[WHAT YOU NEED TO DO]
Collect every line in the records below that contains the word "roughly".

(Dataset items)
◆ ◆ ◆

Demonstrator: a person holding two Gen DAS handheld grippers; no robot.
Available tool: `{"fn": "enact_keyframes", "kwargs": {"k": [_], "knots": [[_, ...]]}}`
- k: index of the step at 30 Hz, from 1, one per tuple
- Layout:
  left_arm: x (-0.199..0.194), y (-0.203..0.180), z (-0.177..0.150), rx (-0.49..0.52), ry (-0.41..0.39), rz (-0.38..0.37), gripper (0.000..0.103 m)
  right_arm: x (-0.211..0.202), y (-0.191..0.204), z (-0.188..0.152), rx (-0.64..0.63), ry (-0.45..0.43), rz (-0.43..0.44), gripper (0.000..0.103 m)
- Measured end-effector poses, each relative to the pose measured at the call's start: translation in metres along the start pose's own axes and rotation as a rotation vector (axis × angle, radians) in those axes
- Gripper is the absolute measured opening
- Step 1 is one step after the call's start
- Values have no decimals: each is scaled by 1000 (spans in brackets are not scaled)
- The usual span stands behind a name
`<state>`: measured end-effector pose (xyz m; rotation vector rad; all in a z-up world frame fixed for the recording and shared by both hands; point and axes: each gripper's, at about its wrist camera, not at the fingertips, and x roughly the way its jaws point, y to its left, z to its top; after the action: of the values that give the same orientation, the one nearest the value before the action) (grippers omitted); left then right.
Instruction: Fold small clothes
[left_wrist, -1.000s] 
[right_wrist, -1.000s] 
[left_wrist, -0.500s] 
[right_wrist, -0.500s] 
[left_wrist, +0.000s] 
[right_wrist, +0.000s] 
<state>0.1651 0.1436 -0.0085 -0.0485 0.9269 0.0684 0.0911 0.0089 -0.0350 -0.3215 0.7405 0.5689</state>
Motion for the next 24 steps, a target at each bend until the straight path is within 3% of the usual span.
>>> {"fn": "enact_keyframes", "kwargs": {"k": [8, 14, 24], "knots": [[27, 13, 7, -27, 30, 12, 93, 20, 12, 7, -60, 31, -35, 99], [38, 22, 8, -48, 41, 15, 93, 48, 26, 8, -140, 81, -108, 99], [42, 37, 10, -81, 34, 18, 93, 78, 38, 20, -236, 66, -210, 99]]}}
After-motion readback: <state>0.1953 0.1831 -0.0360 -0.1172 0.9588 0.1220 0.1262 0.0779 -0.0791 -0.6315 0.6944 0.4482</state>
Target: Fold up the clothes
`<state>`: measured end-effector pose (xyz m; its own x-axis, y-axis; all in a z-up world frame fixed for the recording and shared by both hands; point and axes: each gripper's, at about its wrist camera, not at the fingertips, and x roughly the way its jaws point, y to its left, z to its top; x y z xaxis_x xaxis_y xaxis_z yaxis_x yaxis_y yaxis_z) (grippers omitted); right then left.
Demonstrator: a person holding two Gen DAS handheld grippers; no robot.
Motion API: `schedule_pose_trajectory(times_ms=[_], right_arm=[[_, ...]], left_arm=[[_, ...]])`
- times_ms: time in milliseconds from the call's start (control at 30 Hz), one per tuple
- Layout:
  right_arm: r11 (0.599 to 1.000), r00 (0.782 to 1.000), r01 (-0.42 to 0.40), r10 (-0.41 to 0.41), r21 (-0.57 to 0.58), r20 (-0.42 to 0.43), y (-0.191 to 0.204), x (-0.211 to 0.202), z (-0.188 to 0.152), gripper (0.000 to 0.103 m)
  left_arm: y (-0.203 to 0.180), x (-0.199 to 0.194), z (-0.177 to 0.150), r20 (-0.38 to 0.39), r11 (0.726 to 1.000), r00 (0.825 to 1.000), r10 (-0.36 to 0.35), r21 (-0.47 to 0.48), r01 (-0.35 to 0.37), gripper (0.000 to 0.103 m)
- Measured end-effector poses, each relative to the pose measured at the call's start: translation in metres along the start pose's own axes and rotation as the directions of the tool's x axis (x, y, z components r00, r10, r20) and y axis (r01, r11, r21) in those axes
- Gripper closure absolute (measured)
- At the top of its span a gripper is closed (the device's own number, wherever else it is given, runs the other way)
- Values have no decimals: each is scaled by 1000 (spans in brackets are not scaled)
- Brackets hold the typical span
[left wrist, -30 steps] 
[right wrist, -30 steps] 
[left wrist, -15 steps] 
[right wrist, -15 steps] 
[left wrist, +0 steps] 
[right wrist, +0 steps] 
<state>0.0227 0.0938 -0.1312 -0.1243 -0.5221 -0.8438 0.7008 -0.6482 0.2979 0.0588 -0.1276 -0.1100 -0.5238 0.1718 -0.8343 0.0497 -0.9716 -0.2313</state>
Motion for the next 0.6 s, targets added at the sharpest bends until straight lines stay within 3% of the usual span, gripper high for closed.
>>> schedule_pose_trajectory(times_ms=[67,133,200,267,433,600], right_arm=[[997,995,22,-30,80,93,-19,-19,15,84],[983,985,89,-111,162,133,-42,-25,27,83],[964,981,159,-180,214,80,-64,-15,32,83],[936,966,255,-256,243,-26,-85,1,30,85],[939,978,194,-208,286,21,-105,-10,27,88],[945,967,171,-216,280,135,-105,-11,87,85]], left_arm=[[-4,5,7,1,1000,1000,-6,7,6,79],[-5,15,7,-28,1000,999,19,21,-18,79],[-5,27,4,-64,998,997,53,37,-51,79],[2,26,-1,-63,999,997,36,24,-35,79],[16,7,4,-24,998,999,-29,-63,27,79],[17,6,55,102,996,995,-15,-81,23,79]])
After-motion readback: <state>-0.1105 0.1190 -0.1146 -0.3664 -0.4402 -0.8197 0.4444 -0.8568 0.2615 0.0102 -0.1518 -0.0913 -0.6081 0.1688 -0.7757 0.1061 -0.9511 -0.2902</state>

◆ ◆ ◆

[RESPONSE]
`<state>`: measured end-effector pose (xyz m; rotation vector rad; all in a z-up world frame fixed for the recording and shared by both hands; point and axes: each gripper's, at about its wrist camera, not at the fingertips, and x roughly the way its jaws point, y to its left, z to its top; after the action: of the values that give the same orientation, the one nearest the value before the action) (grippers omitted); left then right.
`<state>`: measured end-effector pose (xyz m; its own x-axis, y-axis; all in a z-up world frame fixed for the recording and shared by both hands; point and axes: each gripper's, at about its wrist camera, not at the fingertips, and x roughly the way its jaws point, y to its left, z to its top; x y z xaxis_x xaxis_y xaxis_z yaxis_x yaxis_y yaxis_z) (grippers omitted); right then left.

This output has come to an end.